Another pause as the bar filled up with office workers flooding in for their Friday night fix. We looked them over, then back at each other.
“God, Nicki. You married him.” She shook her head. “I still don’t get it.”
“What’s to get, Lo?” I tipped the last dregs of wine down my throat. The Chardonnay was bitter and too warm. “Fancy another?”
#
Dolores was cute, Dolores was popular, Dolores was the kind of girl everyone liked to be with, and Dolores picked me. When we first met, she was discussing twentieth-century literature with some other students, but the only thing I saw was the blue of her eyes. I recognised a few faces in her group, so I paused at their table. Dolores stopped talking and said hello. She patted the seat next to her, and I sat down.
After the others left, she started telling me about the bunch of charlatans who were in charge of the faculty, and how the whole place needed shaking out of its torpor.

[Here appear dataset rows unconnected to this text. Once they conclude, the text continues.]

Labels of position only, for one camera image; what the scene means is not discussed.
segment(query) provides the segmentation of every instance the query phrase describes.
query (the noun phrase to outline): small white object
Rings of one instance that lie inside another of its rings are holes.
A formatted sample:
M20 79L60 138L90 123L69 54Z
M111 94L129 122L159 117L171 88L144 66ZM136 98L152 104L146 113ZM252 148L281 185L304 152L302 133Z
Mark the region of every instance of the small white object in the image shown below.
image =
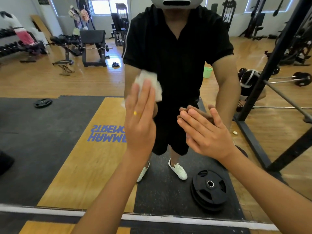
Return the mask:
M156 91L155 102L160 102L162 100L162 88L159 81L157 80L157 74L153 72L141 70L141 74L137 78L135 78L135 83L137 83L140 86L140 92L138 95L140 96L141 94L143 82L145 79L150 79L152 87Z

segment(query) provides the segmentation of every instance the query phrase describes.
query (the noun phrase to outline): hand
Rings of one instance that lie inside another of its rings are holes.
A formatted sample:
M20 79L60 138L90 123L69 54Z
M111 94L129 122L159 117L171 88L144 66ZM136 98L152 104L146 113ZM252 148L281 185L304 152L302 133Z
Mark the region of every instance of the hand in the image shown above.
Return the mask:
M227 157L236 147L217 110L211 108L210 113L215 125L194 109L190 109L188 113L181 111L181 118L177 122L186 132L186 143L196 153L220 160Z
M210 110L211 108L215 108L215 106L209 104L209 105L208 105L208 109ZM194 106L189 105L187 108L180 108L180 112L181 112L181 111L186 111L186 112L188 112L190 109L194 109L194 110L197 111L199 114L201 114L204 118L206 118L209 122L211 122L212 124L214 124L214 122L213 122L213 117L211 116L211 114L205 113L205 112L199 110L198 108L196 108L196 107L194 107Z
M238 102L238 107L243 107L243 106L245 106L245 103L246 103L246 101L240 100L240 101Z
M154 104L153 118L156 117L157 113L158 113L158 105L157 105L157 103L155 103Z
M139 98L138 93L139 85L134 83L125 102L124 130L127 153L133 156L132 160L143 165L149 158L156 138L156 125L153 121L155 89L151 87L150 80L144 81Z

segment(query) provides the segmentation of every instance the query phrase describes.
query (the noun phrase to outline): wooden floor
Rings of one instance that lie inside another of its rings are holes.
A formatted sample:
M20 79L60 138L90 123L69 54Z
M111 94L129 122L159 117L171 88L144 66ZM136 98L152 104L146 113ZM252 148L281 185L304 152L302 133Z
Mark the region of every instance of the wooden floor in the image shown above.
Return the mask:
M19 53L15 57L10 57L10 59L0 58L0 62L2 62L0 66L0 97L57 98L60 95L122 96L124 89L124 73L123 65L121 64L122 47L116 47L115 43L111 40L107 40L107 42L110 47L114 48L107 53L111 57L106 60L108 67L86 68L81 62L81 57L73 57L75 61L73 65L75 73L72 73L71 76L60 76L60 68L52 65L52 62L64 59L64 50L61 47L52 46L49 49L50 54L39 57L36 63L19 63L19 60L25 57L25 55ZM255 68L262 70L267 62L264 51L271 51L274 48L274 41L269 39L251 41L244 38L232 38L231 42L234 45L238 69L246 67L248 69ZM97 56L96 51L89 50L88 60L95 60ZM112 62L120 63L120 67L117 69L112 68ZM297 71L312 73L312 67L283 66L279 76L289 76ZM284 83L276 84L275 86L300 106L312 106L312 85L300 88L291 83ZM215 103L217 92L218 85L212 74L210 79L203 80L201 87L201 97L206 107L208 104ZM267 97L257 102L256 105L290 106L269 88L267 89ZM270 159L275 160L311 127L310 124L304 123L302 119L303 116L296 110L256 109L251 111L246 123L260 141ZM232 123L231 131L238 132L236 136L232 134L234 141L246 150L253 162L259 165L235 123ZM73 150L69 159L74 156ZM312 150L308 149L282 170L283 177L290 186L310 199L312 199L311 167ZM244 187L233 177L232 182L246 218L248 220L271 223L267 215ZM82 200L80 202L81 208L84 208L86 203L84 204ZM252 231L252 233L270 232Z

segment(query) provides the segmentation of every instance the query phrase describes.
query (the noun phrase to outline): black t-shirt
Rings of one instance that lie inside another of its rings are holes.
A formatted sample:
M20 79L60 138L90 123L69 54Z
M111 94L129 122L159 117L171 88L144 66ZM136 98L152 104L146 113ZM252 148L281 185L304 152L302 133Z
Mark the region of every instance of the black t-shirt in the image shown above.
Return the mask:
M162 9L152 5L132 19L123 60L157 74L163 104L185 104L199 98L205 62L212 65L231 54L233 46L219 15L202 6L192 9L176 39Z

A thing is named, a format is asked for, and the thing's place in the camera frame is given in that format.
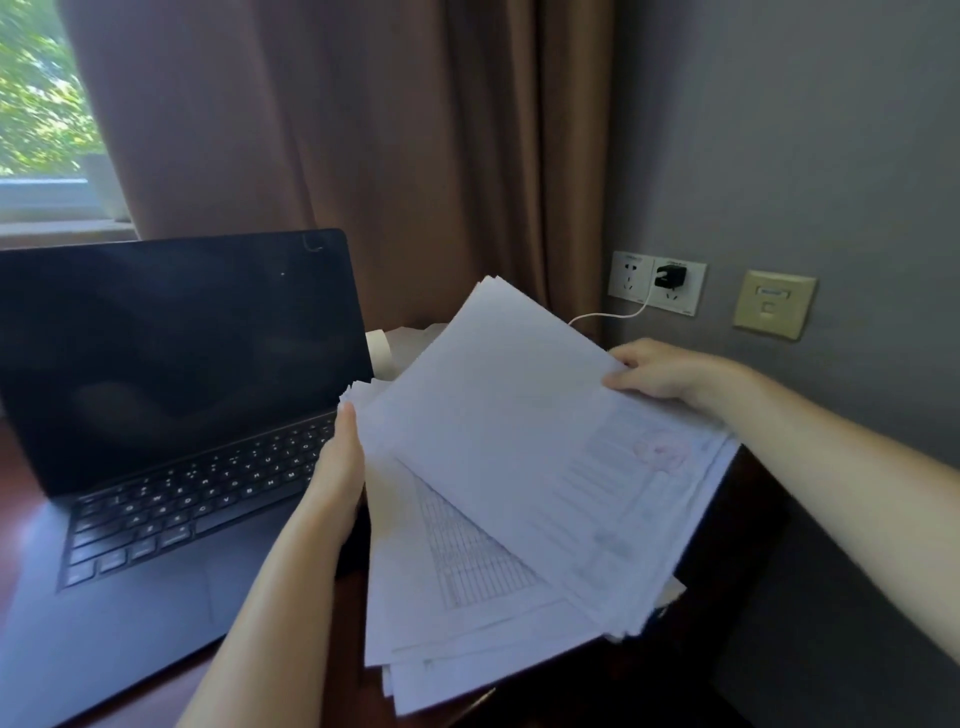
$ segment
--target wooden desk
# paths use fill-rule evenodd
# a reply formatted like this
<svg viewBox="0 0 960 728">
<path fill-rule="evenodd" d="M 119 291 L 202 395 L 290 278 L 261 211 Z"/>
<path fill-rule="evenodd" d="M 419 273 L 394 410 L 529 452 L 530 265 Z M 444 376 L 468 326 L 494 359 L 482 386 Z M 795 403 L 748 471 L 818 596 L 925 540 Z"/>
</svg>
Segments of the wooden desk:
<svg viewBox="0 0 960 728">
<path fill-rule="evenodd" d="M 0 422 L 0 625 L 5 621 L 33 519 L 45 498 L 10 426 Z M 338 580 L 324 690 L 324 726 L 433 728 L 455 722 L 478 697 L 451 701 L 415 716 L 394 717 L 380 671 L 363 668 L 367 575 Z M 171 728 L 216 653 L 207 647 L 66 725 L 71 728 Z"/>
<path fill-rule="evenodd" d="M 0 422 L 0 623 L 16 586 L 27 528 L 43 501 L 9 426 Z M 742 449 L 677 568 L 687 591 L 666 616 L 648 625 L 640 638 L 619 645 L 596 641 L 505 681 L 479 711 L 466 716 L 464 728 L 567 726 L 581 719 L 601 724 L 616 701 L 657 699 L 642 691 L 662 678 L 666 663 L 673 666 L 670 674 L 677 675 L 671 678 L 674 685 L 706 684 L 779 537 L 784 501 L 776 481 Z M 415 716 L 394 717 L 393 703 L 381 693 L 379 670 L 363 668 L 365 604 L 365 573 L 337 582 L 323 725 L 427 728 L 457 722 L 484 691 Z M 67 725 L 171 728 L 215 652 L 216 646 L 208 647 Z M 670 710 L 685 698 L 671 694 Z"/>
</svg>

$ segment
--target stack of paper
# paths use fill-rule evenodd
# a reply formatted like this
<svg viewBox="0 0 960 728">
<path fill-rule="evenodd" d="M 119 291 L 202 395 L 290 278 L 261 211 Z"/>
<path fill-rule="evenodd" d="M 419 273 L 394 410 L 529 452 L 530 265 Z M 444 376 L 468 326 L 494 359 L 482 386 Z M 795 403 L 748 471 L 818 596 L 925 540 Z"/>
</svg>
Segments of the stack of paper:
<svg viewBox="0 0 960 728">
<path fill-rule="evenodd" d="M 485 279 L 394 382 L 355 383 L 372 522 L 367 665 L 398 714 L 635 635 L 736 451 L 608 391 L 607 353 Z"/>
</svg>

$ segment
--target wall
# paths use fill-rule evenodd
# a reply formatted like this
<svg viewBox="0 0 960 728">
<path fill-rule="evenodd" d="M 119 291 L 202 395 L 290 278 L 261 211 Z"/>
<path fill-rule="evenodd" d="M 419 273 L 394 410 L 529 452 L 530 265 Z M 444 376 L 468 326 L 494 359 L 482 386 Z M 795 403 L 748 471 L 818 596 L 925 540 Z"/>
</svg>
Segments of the wall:
<svg viewBox="0 0 960 728">
<path fill-rule="evenodd" d="M 648 309 L 610 343 L 740 359 L 960 466 L 958 27 L 947 0 L 621 2 L 608 263 L 709 269 L 695 318 Z M 820 280 L 800 342 L 731 327 L 747 268 Z M 960 668 L 803 518 L 716 680 L 758 728 L 960 715 Z"/>
</svg>

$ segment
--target tree
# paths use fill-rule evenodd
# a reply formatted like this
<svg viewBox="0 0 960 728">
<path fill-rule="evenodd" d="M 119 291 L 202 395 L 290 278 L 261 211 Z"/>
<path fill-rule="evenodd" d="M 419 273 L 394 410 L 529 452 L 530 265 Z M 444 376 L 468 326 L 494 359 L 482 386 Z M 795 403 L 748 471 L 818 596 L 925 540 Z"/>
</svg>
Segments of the tree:
<svg viewBox="0 0 960 728">
<path fill-rule="evenodd" d="M 74 177 L 102 151 L 51 0 L 0 0 L 0 177 Z"/>
</svg>

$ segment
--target brown curtain
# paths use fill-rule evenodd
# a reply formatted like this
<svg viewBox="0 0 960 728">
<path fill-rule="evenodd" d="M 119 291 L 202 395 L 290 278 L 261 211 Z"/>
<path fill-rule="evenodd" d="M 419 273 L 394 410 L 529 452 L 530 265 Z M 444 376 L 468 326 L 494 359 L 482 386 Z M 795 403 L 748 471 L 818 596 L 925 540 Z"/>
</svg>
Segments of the brown curtain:
<svg viewBox="0 0 960 728">
<path fill-rule="evenodd" d="M 343 228 L 367 328 L 599 310 L 613 0 L 60 12 L 142 237 Z"/>
</svg>

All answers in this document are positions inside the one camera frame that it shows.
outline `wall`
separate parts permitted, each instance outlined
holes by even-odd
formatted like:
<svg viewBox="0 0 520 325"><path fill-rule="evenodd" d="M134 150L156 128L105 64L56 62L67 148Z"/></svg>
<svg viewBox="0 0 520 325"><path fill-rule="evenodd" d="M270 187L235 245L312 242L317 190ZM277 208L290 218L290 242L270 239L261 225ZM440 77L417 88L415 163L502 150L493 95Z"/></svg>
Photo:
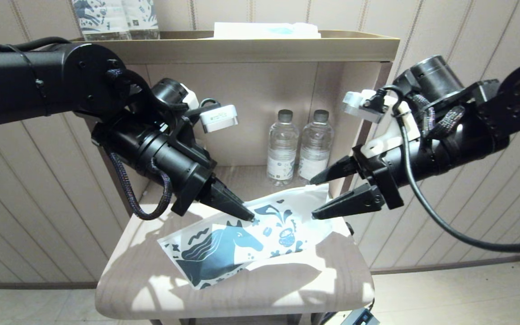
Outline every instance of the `wall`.
<svg viewBox="0 0 520 325"><path fill-rule="evenodd" d="M155 0L155 5L161 30L211 29L214 21L308 21L320 29L400 37L389 80L433 54L442 54L465 84L502 79L520 65L520 0ZM0 43L51 35L79 36L70 1L0 1ZM87 132L83 120L71 114L0 126L0 282L99 278L127 216ZM145 187L140 178L136 185ZM427 179L421 188L457 229L490 241L520 241L520 134L507 150ZM373 269L506 256L443 234L411 197L404 190L402 208L347 218Z"/></svg>

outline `plastic water bottle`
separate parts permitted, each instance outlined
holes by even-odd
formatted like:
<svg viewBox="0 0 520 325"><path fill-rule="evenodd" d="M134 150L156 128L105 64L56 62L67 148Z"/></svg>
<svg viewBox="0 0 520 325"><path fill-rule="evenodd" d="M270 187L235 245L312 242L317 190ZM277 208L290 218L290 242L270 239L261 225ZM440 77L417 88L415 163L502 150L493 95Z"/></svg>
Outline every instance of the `plastic water bottle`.
<svg viewBox="0 0 520 325"><path fill-rule="evenodd" d="M318 109L314 112L312 123L302 129L300 164L298 175L309 180L326 169L330 149L334 140L334 130L328 124L328 111Z"/></svg>
<svg viewBox="0 0 520 325"><path fill-rule="evenodd" d="M278 112L278 121L270 127L266 174L275 186L289 184L294 176L300 132L292 121L293 112L282 109Z"/></svg>
<svg viewBox="0 0 520 325"><path fill-rule="evenodd" d="M132 39L159 39L153 0L122 0Z"/></svg>
<svg viewBox="0 0 520 325"><path fill-rule="evenodd" d="M131 39L121 0L72 0L86 41Z"/></svg>

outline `floor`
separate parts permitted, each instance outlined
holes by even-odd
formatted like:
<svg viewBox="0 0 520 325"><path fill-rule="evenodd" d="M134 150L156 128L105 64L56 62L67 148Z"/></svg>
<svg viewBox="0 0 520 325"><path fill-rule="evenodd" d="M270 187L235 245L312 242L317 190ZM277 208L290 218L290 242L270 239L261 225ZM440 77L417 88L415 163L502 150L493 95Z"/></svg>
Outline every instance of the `floor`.
<svg viewBox="0 0 520 325"><path fill-rule="evenodd" d="M520 324L520 262L376 275L383 325ZM340 324L343 313L330 321ZM0 290L0 325L149 325L95 311L93 290Z"/></svg>

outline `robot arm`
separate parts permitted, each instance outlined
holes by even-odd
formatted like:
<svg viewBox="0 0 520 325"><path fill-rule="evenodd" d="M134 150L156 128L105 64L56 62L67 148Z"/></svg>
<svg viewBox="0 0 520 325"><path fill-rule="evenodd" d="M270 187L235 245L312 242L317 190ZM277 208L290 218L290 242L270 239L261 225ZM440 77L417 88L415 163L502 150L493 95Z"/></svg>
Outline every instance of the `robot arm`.
<svg viewBox="0 0 520 325"><path fill-rule="evenodd" d="M65 111L97 122L92 140L108 152L140 218L157 218L172 191L172 211L180 215L199 201L243 220L254 217L215 177L216 162L194 139L198 121L207 132L237 124L233 105L223 107L213 99L200 104L192 91L171 79L150 89L99 45L57 37L0 45L0 124ZM154 213L139 209L121 161L165 187Z"/></svg>
<svg viewBox="0 0 520 325"><path fill-rule="evenodd" d="M398 98L387 97L394 91ZM392 114L386 134L353 148L311 179L322 183L358 173L364 184L312 212L334 218L403 205L399 187L411 185L429 215L449 234L493 251L520 251L519 244L495 244L466 237L452 229L425 200L416 180L439 175L508 146L520 131L520 68L502 84L497 80L463 87L440 56L428 58L374 91L348 93L344 110L373 123Z"/></svg>

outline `bottle label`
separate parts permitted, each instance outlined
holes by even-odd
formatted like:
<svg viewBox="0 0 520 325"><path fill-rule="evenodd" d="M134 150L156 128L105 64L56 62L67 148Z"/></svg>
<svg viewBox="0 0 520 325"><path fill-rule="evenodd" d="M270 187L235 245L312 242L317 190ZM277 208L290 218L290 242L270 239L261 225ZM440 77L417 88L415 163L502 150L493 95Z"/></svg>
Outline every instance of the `bottle label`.
<svg viewBox="0 0 520 325"><path fill-rule="evenodd" d="M121 0L72 0L81 33L118 33L128 31Z"/></svg>
<svg viewBox="0 0 520 325"><path fill-rule="evenodd" d="M128 28L131 31L158 28L153 0L123 0L122 2L128 18Z"/></svg>
<svg viewBox="0 0 520 325"><path fill-rule="evenodd" d="M294 174L294 160L292 157L289 160L276 160L268 157L268 177L278 180L291 179Z"/></svg>
<svg viewBox="0 0 520 325"><path fill-rule="evenodd" d="M326 159L322 160L309 160L305 157L300 156L300 164L298 165L298 175L300 175L300 177L304 179L311 179L312 177L315 177L316 174L326 169L329 156L330 153L326 156Z"/></svg>

“It’s like, there’s this revolution going on in critical thought, but all they care about is getting the numbers for the courses, not finding new ways of seeing. We’re not here to get spoon-fed pro-establishment tripe and regurgitate it out again. What’s the point of that?”
I shrugged. I was studying accountancy. I didn’t have these kinds of problems.
Dolores smiled at me. “You know, I couldn’t help but notice your, er … beauty spot.”
I must have looked blank, because she pointed at my chest. I was wearing a plain white shirt unbuttoned half-way down, so a small brown freckle at the top of my left breast was showing. It was almost unnoticeable. I was dressed in frumpish accounting-student mode, an office type, a nerd before nerdiness was cool.
“I think if I were a baby,” she went on, “I’d love to lie there, suckling milk and stroking that spot.” Before I could reply, she told me more about the shortcomings of the faculty.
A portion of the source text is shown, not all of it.